Sustainable Development to Deliver Sustainable Peace
Mouna Awata is the president of the Women’s Peace Hut (Case de la Paix) in Gao UN PhotoKani Sissoko
National governments and local level stakeholders in Africa have the primary agency in sustaining peace on the continent in line with the African Union Silencing the Guns initiative. A comprehensive understanding of conflict drivers, including external and historic, is a prerequisite to sustainable peace. Only by addressing conflict drivers could societies meet the Sustainable Development Goals, in line with the UN’s Sustaining Peace Agenda. To be effective, support to national actors should leverage the four pillars of the United Nations (peace and security, human rights, rule of law, development), in other words, effective support requires a nexus approach. Building resilient national capacities that can help counter structural inequalities, exclusion, and other drivers that undermine social cohesion should be at the front and center of the UN’s support to Africa. If such drivers are neglected, they may over time lead to violent conflict and risk undermining the sustainable development goals.
Publications
Home-Grown School Feeding: From Hot Meal to Macroeconomic Tool - A Low-Hanging Fruit for Africa’s Urgent Challenges
This policy paper positions Home-Grown School Feeding (HGSF) as a transformative, Africa-led approach to advancing resilience across the continent, applying lessons learned from the Millennium Development Goals era. HGSF creates a bridge between education, agriculture, and community development that can be leveraged to tackle the interconnected “Triple Paradoxes” of Financing, Energy and Food Systems hampering Africa's progress.
With returns as high as $9 for every $1 invested, HGSF offers a practical, immediate intervention to tackle Africa’s urgent needs while contributing to the continent's long-term development goals. By integrating the four essential dimensions of Peace and Security, Energy Access, Climate Adaptation, and Food Systems Transformation, HGSF programmes deliver sustainable benefits that extend beyond school meals. Equipped with renewable energy delivered through HGSF initiatives, schools serve as hubs for education, climate-smart practices, and local food production, helping stabilize rural economies and enhance state presence.
Integrating energy access, climate adaptation, and food systems goals into these programmes can potentially double the return on investment. This paper illustrates how Africa-led, context-specific solutions can deliver immediate impacts and support the long-term resilience needed to achieve the Sustainable Development Goals (SDGs) across the continent. It underscores the continent's capacity to lead its own transformative development path through inclusive, home-based solutions like HGSF.
Strengthening the Capacity of African Countries to Design and Implement Policies that Promote the Nexus ...
This baseline assessment study contributes towards promoting the synergies between the pillars of peace and security, humanitarian work, development and human rights in order to accelerate sustainable development across Africa. Notably, the pivotal role of governance for the practical outcomes of policy implementation and service delivery cannot be understated. It provides a baseline assessment of the degree of awareness and capacity of African countries in formulating and implementing coherent and integrated policies on the nexus. It provides extensive literature on the concept and underlying principles and definitions of the peace, security, development and humanitarian linkage or triple nexus tracing its evolution against the background of the escalation of violent conflicts and crises over time including the Grand Bargain and New Way of Working (NWoW).

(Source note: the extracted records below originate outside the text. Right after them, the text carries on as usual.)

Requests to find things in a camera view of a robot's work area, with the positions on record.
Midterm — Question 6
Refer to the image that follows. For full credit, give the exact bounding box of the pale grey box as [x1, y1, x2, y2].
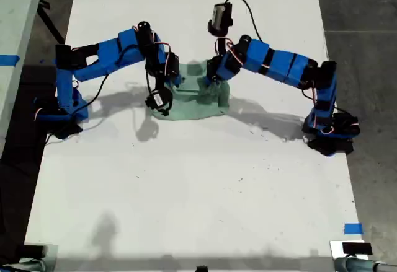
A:
[18, 243, 59, 272]

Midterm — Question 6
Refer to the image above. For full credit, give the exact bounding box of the black stand leg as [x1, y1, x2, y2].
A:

2021 Causes of Conflict and the Promotion of Durable Peace and Sustainable Development in Africa
This report is prepared by the Office of the Special Adviser on Africa (OSAA) in response to the General Assembly resolution 74/302 requesting the Secretary-General to monitor and report on an annual basis on persistent and emerging challenges to the promotion of durable peace and sustainable development in Africa. Other departments, offices, agencies, funds and programmes of the UN system contributed to the report through the Inter-Departmental Task Force on African Affairs (IDTFAA). In implementing this mandate, OSAA also engaged with a broad range of stakeholders, including Member States, non-governmental and civil society organizations, the private sector, academia, women and youth groups.
Mapping Study of the Conflict Prevention Capabilities of African Regional Economic Communities
This publication assesses the conflict prevention capabilities of the African Regional Economic Communities (RECs), with an aim to raise global awareness and mobilize international support for efforts being made the RECs in enhancing their institutional capacities to better assist their Member States in preventing conflict and sustaining peace. Specifically, the publication maps: (i) the geopolitical context that informs the work of the RECs on conflict prevention, (ii) the existing organizational structure of each REC, as well as their institutional mandates, policies, structures, tools, strategies and programmes, partnerships and resources for conflict prevention, (iii) their current challenges, gaps and capacity needs, covering both operational and structural dimensions, and (iv) entry points and opportunities for strengthening the institutional capacities of the RECs on conflict prevention. Seven of Africa’s eight RECs are covered in the publication, which was based on a study that utilized a combination of methods – namely: one-on-one in-depth interviews, focus group discussions, desk review of internal documents and an expert group meeting involving the representatives of the RECs and other experts from African regional organizations, civil society and development partners.